How to implement zero-copy tcp using lock-free circular buffer in C++

Question

I have multiple threads that need to consume data from a TCP stream. I wish to use a circular buffer/queue in shared memory to read from the TCP socket. The TCP receive will write directly to the circular queue. The consumers will read from the queue.

This design should enable zero-copy and zero-lock. However there are 2 different issues here.

Is it possible/efficient to read just 1 logical message from the TCP socket? If not, and I read more than 1 message, I will have to copy the residuals from this to this->next.
Is it really possible to implement a lock-less queue? I know there are atomic operations, but these can be costly too. because all CPU cache needs to be invalidated. This will effect all operations on all of my 24 cores.

Im a little rusty in low-level TCP, and not exactly clear how to tell when a message is complete. Do I look for \0 or is it implementation specific?

ty

What is a message in your space? You have lofty goals, but is the performance of the simple straight forward solution not sufficient? — Nim, Jul 02 '12 at 14:23
Lock-free does not mean "not costly", though lockfree in practice is usually orders of magnitude faster than the context switches involved in locking. What you want can be achieved solely with atomic increments, which is ultra fast, provided that you make your buffer a suitable size, e.g. 65536. All in all though, I agree with Nim. — Damon, Jul 02 '12 at 14:34
@Damon, interesting, I've not see a ring implementation that relies soley on atomic increments, may be you have a paper (link) something for this? The only implementations I've seen (and have done) rely on compare/exchange operations.. — Nim, Jul 02 '12 at 14:49
@Nim I just want to process the TCP data immediately w/o copying the buffer.. but cant have the TCP message queue up so I need a seperate thread to receive and a separate thread to process. This is a high-frequency trading application, and the buffer copy operation is too expensive. — jaybny, Jul 02 '12 at 14:50
@jaybny copying byte sequences is a very fast operation. Don't optimize unless performance-profiler shows that the copying is the bottleneck (which is very unlikely). — Igor R., Jul 02 '12 at 15:58
Memory bandwidth would be in the range of 10s of GB/s. What's your network speed? Giga **bit** ? — Bo Persson, Jul 02 '12 at 16:06
@IgorR. in my line of work any extra CPU cycles need to be eliminated. Its not a question of performance bottlenecks. Even if the TCP copy only contributes a tiny fraction of overall latency, it still needs to be eliminated. We dont measure actual performance but relative performance. If system A takes 500,000 microseconds and system B takes 500,001 microseconds, then A is "faster" then B, end of story. Its a race. winner takes all. — jaybny, Jul 02 '12 at 16:06
Copying byte sequences is indeed quite fast. It's also avoidable, and quite easily so given a good protocol that doesn't involve costly iterations of all data, looking for end-of-message characters. — Martin James, Jul 02 '12 at 21:37
If you pass object pointers, instead of actual bulk data, the size of the buffers is somewhat irrelevant - you're only passing 32/64 bits per buffer anyway.

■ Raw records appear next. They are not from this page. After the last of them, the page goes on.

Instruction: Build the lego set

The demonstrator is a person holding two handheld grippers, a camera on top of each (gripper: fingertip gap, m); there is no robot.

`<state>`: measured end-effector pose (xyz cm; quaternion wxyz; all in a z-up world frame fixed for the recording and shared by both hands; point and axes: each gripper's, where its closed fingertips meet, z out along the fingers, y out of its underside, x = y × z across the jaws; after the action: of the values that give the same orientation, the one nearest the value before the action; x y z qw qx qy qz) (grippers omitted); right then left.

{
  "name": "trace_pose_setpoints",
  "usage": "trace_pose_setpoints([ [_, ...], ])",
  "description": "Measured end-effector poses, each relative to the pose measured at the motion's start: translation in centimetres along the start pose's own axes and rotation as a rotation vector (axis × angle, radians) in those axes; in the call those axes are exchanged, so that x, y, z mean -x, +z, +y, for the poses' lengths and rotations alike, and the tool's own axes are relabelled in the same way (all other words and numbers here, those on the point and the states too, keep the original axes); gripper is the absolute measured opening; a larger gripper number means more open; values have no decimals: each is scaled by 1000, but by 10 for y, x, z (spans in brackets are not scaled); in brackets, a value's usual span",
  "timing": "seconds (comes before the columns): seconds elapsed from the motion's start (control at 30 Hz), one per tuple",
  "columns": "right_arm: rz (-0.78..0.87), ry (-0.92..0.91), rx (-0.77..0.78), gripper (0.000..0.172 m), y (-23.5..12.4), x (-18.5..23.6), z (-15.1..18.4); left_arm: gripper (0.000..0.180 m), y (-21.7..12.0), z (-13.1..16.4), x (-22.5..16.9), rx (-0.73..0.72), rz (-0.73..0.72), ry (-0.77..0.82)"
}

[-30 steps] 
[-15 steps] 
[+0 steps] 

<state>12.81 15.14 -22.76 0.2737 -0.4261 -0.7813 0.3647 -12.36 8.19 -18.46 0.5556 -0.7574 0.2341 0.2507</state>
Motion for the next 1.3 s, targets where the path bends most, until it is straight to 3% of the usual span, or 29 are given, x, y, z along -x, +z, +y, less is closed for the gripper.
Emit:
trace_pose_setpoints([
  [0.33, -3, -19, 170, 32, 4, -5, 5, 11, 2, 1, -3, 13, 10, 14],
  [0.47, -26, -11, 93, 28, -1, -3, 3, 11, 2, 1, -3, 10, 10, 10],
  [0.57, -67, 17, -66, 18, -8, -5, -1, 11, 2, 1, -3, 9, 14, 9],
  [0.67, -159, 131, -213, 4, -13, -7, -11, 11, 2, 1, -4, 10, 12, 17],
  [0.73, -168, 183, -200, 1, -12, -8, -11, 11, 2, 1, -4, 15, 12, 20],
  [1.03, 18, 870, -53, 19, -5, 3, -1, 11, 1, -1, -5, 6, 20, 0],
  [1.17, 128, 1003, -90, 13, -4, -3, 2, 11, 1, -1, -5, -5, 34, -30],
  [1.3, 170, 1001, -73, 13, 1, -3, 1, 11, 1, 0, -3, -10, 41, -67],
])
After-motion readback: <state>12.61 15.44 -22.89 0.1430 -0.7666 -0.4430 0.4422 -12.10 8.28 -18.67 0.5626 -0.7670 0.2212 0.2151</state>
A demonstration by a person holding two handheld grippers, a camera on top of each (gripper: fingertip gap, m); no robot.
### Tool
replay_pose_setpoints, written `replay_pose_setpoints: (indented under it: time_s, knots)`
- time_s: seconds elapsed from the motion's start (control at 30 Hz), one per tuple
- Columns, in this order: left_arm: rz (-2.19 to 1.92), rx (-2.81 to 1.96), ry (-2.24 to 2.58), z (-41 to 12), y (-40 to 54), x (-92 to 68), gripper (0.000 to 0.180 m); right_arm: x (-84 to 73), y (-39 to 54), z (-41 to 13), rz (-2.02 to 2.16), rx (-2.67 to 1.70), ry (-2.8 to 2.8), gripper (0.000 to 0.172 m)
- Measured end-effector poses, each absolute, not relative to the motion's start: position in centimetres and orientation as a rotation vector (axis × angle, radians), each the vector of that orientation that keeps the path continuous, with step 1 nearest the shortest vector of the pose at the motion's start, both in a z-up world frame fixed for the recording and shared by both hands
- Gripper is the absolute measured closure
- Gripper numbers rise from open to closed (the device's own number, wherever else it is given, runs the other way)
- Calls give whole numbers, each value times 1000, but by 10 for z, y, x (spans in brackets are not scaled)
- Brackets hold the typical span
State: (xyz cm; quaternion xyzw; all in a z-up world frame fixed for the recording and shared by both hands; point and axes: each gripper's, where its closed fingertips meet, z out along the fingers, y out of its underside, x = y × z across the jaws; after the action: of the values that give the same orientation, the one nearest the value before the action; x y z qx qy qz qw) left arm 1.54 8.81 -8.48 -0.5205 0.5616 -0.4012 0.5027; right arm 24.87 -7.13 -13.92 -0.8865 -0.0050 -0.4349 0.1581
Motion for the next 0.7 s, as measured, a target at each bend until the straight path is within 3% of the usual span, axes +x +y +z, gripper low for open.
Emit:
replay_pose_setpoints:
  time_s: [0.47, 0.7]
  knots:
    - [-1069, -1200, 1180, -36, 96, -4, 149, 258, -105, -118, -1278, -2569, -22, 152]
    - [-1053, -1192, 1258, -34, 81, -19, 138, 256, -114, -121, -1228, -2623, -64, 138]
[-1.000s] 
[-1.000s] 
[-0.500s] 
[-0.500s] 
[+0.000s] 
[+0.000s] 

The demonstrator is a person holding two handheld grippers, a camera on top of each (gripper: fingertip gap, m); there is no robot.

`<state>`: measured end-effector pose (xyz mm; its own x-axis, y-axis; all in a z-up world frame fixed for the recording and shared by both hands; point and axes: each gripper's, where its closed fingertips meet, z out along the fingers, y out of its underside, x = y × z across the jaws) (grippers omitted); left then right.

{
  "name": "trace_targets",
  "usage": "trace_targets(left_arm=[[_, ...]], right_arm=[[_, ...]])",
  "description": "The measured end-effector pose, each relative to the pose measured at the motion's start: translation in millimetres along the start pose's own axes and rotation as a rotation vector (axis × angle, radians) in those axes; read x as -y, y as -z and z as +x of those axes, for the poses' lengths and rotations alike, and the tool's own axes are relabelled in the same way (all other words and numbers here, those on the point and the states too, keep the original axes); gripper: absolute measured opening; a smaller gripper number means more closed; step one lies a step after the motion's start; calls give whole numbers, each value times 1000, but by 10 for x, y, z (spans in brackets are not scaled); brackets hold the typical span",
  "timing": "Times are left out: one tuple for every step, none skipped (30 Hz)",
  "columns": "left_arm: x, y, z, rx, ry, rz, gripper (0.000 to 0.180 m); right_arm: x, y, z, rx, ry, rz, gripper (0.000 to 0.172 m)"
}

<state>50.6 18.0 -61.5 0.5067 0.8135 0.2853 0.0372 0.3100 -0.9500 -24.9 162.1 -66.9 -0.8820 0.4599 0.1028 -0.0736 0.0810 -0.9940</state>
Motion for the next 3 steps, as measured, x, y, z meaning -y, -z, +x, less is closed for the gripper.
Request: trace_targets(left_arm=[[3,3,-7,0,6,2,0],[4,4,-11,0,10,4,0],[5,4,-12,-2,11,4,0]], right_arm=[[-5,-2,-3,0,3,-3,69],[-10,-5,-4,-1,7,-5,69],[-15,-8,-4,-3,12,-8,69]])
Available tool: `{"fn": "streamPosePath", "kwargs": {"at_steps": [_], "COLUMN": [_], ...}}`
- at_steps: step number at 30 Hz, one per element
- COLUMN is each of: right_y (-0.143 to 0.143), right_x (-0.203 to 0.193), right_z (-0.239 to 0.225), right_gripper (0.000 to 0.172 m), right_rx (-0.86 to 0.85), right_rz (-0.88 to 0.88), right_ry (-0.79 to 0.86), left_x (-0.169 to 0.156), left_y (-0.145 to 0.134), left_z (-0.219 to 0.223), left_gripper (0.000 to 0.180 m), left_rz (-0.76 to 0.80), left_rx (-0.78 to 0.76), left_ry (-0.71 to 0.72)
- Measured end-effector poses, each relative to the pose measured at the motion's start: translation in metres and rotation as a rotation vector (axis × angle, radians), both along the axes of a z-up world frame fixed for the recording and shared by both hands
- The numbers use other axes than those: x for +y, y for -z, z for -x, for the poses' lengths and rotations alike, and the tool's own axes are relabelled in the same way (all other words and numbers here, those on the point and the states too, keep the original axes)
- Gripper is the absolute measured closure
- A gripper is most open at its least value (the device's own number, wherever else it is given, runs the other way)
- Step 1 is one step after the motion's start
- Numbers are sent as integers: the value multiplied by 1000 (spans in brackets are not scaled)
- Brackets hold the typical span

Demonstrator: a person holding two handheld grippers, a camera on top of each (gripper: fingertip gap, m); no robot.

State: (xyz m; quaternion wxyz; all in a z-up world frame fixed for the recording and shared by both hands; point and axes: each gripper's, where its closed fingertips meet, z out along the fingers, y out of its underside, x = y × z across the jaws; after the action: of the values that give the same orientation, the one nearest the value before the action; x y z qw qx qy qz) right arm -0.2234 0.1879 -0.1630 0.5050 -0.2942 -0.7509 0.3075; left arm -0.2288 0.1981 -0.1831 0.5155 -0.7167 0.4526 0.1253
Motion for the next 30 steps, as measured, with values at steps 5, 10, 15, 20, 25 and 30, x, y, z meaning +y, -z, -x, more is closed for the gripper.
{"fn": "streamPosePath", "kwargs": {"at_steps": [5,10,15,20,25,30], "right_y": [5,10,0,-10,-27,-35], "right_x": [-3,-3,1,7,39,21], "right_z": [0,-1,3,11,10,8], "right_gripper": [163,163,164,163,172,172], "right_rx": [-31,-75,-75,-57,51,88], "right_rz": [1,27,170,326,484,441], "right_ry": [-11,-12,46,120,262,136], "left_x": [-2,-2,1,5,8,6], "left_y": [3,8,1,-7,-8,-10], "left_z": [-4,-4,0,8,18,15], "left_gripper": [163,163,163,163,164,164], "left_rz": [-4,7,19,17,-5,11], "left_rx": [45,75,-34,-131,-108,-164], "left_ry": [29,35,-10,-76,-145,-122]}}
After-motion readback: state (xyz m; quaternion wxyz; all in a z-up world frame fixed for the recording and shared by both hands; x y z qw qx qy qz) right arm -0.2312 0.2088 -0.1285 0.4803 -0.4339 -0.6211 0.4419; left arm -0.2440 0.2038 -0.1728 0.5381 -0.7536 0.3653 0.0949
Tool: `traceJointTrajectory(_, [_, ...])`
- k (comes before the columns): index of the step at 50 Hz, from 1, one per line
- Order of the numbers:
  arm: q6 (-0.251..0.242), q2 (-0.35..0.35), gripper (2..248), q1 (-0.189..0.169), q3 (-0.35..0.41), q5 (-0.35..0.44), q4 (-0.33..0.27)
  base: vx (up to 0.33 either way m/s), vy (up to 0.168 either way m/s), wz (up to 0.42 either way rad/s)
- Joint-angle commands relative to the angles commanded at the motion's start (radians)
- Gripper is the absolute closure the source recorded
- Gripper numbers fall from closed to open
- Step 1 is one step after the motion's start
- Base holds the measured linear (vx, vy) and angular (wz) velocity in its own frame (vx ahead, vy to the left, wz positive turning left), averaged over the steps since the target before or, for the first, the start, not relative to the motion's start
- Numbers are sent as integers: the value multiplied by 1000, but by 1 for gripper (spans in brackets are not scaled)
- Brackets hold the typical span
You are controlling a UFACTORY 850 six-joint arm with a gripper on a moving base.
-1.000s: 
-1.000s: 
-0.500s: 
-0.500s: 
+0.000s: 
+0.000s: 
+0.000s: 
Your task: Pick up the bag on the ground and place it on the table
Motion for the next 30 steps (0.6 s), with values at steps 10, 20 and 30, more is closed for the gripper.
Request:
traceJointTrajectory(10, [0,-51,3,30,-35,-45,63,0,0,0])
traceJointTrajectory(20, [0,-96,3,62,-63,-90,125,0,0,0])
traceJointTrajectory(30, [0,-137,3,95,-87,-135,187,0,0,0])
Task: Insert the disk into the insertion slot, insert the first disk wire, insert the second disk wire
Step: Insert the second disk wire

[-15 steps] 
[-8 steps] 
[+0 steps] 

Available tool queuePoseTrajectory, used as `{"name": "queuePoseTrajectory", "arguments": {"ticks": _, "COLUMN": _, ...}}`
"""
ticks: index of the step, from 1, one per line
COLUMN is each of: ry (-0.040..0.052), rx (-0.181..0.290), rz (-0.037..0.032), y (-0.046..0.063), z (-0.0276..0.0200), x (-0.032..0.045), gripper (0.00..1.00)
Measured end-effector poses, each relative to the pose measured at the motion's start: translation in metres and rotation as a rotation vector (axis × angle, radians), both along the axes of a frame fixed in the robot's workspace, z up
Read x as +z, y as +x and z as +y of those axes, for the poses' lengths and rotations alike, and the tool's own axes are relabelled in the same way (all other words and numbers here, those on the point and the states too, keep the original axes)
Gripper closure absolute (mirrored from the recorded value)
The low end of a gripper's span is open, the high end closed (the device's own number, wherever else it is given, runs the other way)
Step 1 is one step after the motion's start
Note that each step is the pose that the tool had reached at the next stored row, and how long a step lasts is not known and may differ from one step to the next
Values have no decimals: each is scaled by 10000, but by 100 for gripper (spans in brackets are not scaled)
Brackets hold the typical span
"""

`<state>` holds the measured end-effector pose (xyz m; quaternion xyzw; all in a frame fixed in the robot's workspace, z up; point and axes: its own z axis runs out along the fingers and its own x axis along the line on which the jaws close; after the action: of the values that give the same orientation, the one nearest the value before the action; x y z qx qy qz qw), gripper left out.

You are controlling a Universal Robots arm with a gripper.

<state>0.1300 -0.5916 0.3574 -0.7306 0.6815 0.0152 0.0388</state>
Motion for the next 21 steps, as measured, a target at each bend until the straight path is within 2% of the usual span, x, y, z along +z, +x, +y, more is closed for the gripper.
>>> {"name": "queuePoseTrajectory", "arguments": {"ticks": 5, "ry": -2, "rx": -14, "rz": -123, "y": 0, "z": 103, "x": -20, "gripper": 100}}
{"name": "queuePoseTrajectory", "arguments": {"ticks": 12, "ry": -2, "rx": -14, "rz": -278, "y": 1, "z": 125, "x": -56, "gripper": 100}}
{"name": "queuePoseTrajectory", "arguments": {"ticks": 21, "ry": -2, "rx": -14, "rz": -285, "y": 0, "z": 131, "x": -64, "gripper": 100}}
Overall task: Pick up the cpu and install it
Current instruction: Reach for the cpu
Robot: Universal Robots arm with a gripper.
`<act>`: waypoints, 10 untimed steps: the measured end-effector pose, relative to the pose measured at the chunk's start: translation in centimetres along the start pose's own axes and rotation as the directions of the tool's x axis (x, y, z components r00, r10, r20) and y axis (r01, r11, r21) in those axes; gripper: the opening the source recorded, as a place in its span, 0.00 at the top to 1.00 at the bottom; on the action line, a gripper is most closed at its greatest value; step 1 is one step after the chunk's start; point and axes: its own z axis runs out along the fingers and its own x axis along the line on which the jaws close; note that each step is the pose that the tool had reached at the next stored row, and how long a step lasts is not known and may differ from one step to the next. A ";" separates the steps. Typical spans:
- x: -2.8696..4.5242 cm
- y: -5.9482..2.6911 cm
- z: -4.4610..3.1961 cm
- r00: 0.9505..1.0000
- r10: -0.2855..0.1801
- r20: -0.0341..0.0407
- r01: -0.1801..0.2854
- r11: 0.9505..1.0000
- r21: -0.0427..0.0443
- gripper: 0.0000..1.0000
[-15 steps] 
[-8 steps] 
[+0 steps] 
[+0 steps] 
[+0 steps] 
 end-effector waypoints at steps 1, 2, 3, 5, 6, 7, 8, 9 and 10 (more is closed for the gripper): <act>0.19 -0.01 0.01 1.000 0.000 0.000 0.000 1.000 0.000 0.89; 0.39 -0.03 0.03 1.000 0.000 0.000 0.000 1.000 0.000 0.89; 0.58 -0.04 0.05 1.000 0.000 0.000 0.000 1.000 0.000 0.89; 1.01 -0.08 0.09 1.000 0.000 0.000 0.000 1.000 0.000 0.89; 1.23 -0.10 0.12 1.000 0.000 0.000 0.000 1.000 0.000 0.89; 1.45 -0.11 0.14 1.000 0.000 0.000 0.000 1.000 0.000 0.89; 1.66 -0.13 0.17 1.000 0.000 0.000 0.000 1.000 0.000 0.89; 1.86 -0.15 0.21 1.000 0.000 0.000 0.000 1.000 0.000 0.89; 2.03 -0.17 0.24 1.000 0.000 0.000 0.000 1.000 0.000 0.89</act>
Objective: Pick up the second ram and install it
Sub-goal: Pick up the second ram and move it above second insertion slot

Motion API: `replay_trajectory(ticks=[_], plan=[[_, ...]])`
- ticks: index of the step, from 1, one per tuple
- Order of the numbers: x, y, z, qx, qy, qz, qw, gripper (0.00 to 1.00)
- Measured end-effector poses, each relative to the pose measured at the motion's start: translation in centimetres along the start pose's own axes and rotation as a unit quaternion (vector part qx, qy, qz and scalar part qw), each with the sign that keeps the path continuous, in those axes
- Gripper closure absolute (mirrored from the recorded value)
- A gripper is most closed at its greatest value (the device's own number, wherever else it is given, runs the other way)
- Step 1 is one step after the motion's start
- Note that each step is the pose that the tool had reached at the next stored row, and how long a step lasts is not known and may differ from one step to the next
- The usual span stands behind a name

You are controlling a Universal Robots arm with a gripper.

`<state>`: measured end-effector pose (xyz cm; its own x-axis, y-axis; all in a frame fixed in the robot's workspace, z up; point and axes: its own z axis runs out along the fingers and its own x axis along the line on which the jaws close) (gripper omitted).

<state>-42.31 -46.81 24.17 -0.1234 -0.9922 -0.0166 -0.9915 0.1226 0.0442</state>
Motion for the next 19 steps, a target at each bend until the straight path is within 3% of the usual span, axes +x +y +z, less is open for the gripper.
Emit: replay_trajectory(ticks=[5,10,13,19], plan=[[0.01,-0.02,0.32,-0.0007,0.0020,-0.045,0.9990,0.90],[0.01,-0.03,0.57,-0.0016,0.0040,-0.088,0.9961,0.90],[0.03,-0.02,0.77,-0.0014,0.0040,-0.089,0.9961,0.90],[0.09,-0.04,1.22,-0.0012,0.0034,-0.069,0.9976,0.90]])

Queueing up 100MB takes the same time as queueing up 10 bytes. That, and it's actually easier to manage than some nasty, shared bulk-data queue with dodgy lock-free pointers and riddled with cache thrashing issues. — Martin James, Jul 02 '12 at 21:41
Note that "bulk data" is conceptually wrong to think about in the first place. Although a lot of data may arrive on the wire at all times, there is never something like a "bulk", there must not be. If there is, your system won't work. Data that comes in is placed on the queue and worked off by the consumers _faster than new data is coming in_. Your consumers in summary **must** be faster, with a good security margin, than any data that can possibly come in. Otherwise, your work queue, no matter how you implement it and no matter how much RAM you have, will inevitably overflow. — Damon, Jul 03 '12 at 08:51
Just FYI, you may as well try reading about [netmap](https://www.usenix.org/conference/usenixsecurity12/technical-sessions/presentation/rizzo), [pf_ring](http://www.ntop.org/products/pf_ring/), or [SolarFlare OpenOnload](http://www.openonload.org/) — nodakai, Jan 20 '14 at 06:13

Martin James · Accepted Answer · 2012-07-03T02:01:10.667

Unfortunately, TCP cannot transfer messages, only byte streams. If you want to transfer messages, you will have to apply a protocol on top. The best protocols for high performance are those that use a sanity-checkable header specifying the message length - this allows you to read the correct amount ot data directly into a suitable buffer object without iterating the data byte-by-byte looking for an end-of-message character. The buffer POINTER can then be queued off to another thread and a new buffer object created/depooled for the next message. This avoids any copying of bulk data and, for large messages, is sufficiently efficient that using a non-blocking queue for the message object pointers is somewhat pointless.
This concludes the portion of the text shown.